Editor of Working through Whiteness: International Perspectives (SUNY Press, 2002), and Canadian Perspectives on the Sociology of Education (OUP, 2008), and co-author of Teaching for Equity and Diversity: Research to Practice (with Patrick Solomon, Canadian Scholars’ Press, 2003), Prof. Levine-Rasky has published chapters in Brock, Raby, and Thomas, eds. Power and Everyday Practice (Nelson Education Ltd, Toronto), and in Carr and Lund, eds. The Great White North? Exploring Whiteness, Privilege and Identity in Education in Canada (Sense Publishing, Netherlands) and in Lea, Carr and Lund, eds. Critical Multicultural Perspectives on Whiteness: Views from the Past and Present (New York: Peter Lang Publishers).  Her work appears in the peer-reviewed journals, Cultural Studies <–> Critical MethodologiesPatterns of PrejudiceSocial Identities, Canadian Journal of Education, Canadian Ethnic Studies, Review of Education, Pedagogy and Cultural Studies, Journal of Immigrant and Refugee Studies, and Journal of Modern Jewish Studies. In addition, Prof. Levine-Rasky's work appears in these magazines aimed at general readers: Canadian Dimension; Refuge; Canada's History Magazine; and NOW.  She has presented her work at the British Sociological Association, and at the Institute of Education (University of London), the New York University Department of Music, the Annual Qualitative Analysis Conference, as well as at numerous conferences in Canada and the United States.
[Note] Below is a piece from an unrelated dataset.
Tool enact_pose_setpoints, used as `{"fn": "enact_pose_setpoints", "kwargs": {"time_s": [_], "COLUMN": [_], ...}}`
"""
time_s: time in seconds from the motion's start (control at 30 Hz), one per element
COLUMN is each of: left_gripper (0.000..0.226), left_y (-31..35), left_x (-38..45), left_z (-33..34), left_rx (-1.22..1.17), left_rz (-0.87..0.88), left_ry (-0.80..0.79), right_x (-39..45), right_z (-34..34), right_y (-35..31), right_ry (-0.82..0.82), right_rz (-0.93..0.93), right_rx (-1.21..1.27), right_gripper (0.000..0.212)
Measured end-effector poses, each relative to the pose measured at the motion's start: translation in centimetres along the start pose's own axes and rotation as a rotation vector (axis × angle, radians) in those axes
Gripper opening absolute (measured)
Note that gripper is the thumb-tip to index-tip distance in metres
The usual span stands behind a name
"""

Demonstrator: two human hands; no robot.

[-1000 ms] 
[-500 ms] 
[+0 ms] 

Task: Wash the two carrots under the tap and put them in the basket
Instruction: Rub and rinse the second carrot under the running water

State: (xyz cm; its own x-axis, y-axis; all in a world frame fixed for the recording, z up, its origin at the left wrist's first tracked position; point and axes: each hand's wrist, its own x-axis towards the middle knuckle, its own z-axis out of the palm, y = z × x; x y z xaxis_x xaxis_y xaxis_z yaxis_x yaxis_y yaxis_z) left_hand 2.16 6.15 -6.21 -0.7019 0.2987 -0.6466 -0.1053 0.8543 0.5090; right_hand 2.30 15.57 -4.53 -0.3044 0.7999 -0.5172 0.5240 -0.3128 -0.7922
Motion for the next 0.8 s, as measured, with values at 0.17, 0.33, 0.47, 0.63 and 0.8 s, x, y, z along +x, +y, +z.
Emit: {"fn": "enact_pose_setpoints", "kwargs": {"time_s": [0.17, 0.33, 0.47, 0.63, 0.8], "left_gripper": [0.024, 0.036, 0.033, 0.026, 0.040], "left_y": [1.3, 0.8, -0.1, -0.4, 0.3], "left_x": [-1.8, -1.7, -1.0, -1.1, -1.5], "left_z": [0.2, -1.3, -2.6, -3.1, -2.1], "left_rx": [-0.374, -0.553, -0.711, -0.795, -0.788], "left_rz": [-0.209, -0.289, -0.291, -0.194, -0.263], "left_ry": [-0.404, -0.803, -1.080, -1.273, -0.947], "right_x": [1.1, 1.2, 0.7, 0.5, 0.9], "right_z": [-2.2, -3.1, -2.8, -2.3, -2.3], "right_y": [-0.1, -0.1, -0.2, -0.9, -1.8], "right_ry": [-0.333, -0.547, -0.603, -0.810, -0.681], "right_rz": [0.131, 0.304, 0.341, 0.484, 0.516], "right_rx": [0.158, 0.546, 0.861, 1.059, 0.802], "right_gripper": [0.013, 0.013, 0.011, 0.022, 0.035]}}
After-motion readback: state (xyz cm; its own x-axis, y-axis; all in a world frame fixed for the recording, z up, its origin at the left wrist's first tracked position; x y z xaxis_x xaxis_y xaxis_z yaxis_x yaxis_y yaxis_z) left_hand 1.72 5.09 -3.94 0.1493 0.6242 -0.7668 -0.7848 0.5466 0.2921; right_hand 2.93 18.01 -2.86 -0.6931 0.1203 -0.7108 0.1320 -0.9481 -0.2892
I particularly welcome applicants to undertake graduate work inqualitative research methods including community-engaged research. This could involve substantive questions on race, racialization, ethnic identity and ethnic groups, immigration and immigrant/refugee groups, intersectionality, whiteness and critical whiteness studies, anti-racism activism, and the rise of white supremacist groups. Other possibilities are social inequality as well as the sociology of health.